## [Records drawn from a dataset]
——

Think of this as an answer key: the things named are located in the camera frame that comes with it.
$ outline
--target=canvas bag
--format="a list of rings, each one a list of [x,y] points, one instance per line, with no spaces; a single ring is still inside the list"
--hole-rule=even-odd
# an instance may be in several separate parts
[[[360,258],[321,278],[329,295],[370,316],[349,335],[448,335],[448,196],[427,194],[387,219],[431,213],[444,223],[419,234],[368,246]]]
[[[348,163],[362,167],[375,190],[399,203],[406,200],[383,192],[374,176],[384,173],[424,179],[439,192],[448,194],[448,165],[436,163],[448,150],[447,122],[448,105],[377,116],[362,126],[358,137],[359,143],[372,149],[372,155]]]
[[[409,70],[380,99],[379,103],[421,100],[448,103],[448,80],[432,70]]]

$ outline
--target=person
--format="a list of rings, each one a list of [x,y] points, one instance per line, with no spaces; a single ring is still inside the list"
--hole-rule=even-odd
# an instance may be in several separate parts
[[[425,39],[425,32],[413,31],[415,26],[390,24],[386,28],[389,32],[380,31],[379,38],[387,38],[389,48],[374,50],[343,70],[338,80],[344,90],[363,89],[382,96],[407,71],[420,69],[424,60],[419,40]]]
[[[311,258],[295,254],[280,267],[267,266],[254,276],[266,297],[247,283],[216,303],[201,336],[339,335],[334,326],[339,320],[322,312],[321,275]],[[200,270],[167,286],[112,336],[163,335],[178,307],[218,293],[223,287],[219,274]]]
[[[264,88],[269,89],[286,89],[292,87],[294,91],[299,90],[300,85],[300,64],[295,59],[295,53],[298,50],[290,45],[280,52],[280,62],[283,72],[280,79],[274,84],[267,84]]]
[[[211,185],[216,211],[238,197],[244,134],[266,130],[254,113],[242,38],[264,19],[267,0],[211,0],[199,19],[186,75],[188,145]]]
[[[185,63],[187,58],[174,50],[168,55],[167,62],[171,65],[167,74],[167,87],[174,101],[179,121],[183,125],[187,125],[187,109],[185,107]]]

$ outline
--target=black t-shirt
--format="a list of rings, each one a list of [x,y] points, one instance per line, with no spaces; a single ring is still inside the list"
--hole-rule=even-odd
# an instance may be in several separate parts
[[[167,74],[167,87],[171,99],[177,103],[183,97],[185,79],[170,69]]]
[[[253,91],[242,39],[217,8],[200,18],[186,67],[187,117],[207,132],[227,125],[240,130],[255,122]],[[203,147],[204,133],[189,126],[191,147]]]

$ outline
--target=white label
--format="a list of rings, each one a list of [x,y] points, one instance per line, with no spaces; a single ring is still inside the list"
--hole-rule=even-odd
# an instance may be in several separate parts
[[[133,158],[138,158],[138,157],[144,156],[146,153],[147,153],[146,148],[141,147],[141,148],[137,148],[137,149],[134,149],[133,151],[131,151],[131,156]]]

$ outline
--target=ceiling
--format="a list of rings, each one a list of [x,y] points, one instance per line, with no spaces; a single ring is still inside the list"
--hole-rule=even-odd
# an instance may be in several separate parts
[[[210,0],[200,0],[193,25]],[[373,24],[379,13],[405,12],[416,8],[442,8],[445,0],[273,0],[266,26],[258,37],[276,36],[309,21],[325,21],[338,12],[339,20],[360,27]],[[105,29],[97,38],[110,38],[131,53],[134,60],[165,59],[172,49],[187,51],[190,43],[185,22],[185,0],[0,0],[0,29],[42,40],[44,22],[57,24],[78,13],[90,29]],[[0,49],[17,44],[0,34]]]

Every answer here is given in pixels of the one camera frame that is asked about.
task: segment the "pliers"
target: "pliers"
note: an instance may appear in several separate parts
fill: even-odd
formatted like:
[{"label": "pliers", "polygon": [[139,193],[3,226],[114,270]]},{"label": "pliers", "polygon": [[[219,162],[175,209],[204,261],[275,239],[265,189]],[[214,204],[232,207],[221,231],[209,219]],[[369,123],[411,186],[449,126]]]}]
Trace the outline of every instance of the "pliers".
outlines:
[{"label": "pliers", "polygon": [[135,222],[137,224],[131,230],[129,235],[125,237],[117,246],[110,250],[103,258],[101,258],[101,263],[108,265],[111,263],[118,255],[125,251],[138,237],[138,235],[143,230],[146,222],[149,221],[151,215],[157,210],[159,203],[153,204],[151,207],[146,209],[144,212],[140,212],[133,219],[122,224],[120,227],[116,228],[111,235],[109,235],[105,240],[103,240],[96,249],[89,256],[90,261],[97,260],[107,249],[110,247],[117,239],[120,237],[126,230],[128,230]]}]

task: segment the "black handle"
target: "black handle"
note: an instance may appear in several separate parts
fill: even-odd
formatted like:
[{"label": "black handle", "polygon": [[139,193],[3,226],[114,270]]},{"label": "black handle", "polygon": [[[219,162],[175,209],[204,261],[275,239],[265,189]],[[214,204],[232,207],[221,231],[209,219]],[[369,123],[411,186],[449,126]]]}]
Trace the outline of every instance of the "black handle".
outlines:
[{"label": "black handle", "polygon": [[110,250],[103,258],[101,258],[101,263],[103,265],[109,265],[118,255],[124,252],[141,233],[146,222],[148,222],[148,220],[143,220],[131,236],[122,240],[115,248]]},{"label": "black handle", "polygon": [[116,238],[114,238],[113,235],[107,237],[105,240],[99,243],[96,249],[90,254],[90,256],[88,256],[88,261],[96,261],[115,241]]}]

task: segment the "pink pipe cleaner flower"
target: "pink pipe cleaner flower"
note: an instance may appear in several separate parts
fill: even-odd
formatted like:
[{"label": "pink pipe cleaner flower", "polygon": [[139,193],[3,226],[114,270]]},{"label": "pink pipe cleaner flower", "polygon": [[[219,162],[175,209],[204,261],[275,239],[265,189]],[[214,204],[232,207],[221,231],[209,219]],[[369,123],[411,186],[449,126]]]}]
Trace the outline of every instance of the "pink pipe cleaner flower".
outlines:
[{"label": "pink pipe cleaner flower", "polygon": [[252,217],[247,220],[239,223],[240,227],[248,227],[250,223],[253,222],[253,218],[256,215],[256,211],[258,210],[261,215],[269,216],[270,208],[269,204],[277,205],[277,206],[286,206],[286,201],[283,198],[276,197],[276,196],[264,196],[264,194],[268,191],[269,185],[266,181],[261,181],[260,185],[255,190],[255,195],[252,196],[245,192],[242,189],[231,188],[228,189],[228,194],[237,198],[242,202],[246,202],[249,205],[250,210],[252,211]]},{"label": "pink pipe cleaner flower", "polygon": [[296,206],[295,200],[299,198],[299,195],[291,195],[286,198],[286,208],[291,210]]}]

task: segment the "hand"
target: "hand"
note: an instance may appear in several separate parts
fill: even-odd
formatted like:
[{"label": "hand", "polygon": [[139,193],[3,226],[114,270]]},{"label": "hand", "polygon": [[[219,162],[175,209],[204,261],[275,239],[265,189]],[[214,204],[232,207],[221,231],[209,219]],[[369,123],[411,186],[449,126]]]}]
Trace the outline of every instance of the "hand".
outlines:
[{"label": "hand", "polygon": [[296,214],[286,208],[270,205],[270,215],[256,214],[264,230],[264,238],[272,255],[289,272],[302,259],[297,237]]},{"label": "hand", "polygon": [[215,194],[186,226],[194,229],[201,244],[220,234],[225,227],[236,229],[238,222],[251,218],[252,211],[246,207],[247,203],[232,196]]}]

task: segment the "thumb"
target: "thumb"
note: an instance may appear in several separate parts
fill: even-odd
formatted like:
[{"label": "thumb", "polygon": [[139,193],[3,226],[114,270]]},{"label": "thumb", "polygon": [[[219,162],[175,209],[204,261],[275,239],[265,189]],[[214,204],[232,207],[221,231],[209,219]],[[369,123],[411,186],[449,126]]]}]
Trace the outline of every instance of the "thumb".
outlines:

——

Which lines above hold the string "answer"? Please copy all of them.

## [Solution for this problem]
Think of this as an answer key: the things named are located in the camera frame that comes with it.
Every answer here is given in pixels of the one camera frame that is asked about.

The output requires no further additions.